Por qué importa: Expertos del sector cuestionan que la presencia militar pueda resolver lo que consideran una crisis técnica y económica, señalando que “los fusiles no garantizan la calidad de la gasolina” ni resuelven las deficiencias estructurales de YPFB.
El despliegue: Las Fuerzas Armadas tomaron control de las principales instalaciones petroleras del país.
- Refinerías custodiadas: Palmasola (Santa Cruz), Valle Hermoso (Cochabamba) y Senkata (La Paz).
- Cobertura: 16 plantas de YPFB en los principales departamentos.
- Posible ampliación: se evalúa que los militares acompañen a camiones cisterna en sus rutas.
La versión oficial: El presidente Paz vincula el sabotaje a la eliminación de la subvención de combustibles, que habría afectado a grupos de poder que perdieron entre 500 y 1.000 millones de dólares. Según el mandatario, la militarización busca “blindar la soberanía energética” y proteger a YPFB de “las mafias y la corrupción”.

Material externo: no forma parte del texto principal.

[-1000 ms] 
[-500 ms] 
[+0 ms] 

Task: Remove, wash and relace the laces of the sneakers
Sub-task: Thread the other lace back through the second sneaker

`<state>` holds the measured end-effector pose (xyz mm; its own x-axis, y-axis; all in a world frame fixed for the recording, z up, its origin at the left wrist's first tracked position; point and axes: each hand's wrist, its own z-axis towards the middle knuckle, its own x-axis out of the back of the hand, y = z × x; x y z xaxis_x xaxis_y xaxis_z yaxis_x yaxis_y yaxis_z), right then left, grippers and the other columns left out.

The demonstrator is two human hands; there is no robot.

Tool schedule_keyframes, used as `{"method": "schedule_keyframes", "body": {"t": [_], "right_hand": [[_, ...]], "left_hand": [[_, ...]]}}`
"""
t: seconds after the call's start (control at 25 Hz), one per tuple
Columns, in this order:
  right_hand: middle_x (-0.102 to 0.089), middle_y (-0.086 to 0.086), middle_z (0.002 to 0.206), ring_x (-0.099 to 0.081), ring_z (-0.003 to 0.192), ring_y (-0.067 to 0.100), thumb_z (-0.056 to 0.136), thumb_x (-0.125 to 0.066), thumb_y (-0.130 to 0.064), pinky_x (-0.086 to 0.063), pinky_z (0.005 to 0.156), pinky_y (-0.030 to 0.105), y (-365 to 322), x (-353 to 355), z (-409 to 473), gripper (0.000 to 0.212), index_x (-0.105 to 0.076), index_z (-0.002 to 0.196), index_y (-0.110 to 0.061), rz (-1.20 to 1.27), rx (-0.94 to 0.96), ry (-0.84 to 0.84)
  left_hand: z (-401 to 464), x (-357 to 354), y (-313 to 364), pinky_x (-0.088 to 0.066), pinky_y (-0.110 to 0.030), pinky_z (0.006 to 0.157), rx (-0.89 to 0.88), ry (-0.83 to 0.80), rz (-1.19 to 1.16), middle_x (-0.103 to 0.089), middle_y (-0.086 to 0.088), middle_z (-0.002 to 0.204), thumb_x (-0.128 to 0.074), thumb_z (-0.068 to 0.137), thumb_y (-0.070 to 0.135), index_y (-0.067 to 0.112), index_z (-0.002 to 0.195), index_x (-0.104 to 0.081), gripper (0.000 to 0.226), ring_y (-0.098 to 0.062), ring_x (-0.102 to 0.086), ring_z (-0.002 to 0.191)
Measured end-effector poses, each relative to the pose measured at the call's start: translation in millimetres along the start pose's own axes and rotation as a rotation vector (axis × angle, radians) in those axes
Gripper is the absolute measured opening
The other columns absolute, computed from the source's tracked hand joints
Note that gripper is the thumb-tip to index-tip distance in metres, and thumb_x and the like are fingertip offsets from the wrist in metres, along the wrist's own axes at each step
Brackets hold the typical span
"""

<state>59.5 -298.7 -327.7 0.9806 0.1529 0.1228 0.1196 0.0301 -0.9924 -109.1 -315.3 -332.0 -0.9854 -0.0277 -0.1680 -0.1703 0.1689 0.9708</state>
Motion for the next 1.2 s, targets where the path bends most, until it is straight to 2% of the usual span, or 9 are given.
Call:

Qué dicen los expertos: Los analistas coinciden en que la medida tiene alcance limitado y no resuelve los problemas de fondo.
- Álvaro Ríos: “Es un acto mediático para demostrar fuerza. En el pasado ya se militarizaron surtidores sin que esto hiciera aparecer combustible”.
- José Padilla: “Es más una precaución ante posibles protestas sociales. Lo fundamental es una reestructuración interna para remover funcionarios de gestiones anteriores y contratar personal capacitado”.
Los especialistas consideran que la presencia militar no puede mejorar la calidad del combustible ni corregir errores de mezcla, limpieza de tanques o calibración de equipos.
Entre líneas: Los especialistas interpretan el recurso de usar al ejército como una admisión de que los controles civiles y técnicos han fallado.
- La narrativa del “sabotaje” es vista por críticos como una forma de externalizar la culpa y evitar la autocrítica sobre la gestión de mantenimiento y control de calidad.
Sí, pero: El uso de militares en crisis energéticas es una práctica recurrente en Bolivia, empleada anteriormente por Evo Morales y Luis Arce como mecanismo de contención, aunque no responda a la naturaleza técnica de los problemas.
- La medida funciona como señal de contención política pero corre el riesgo de ser solo un “gesto simbólico”.
La conclusión: Mientras el gobierno espera que el control militar garantice la “trazabilidad total” y frene organizaciones criminales, los especialistas coinciden en que YPFB requiere una “cirugía mayor” técnica y administrativa que ninguna bota militar puede ejecutar.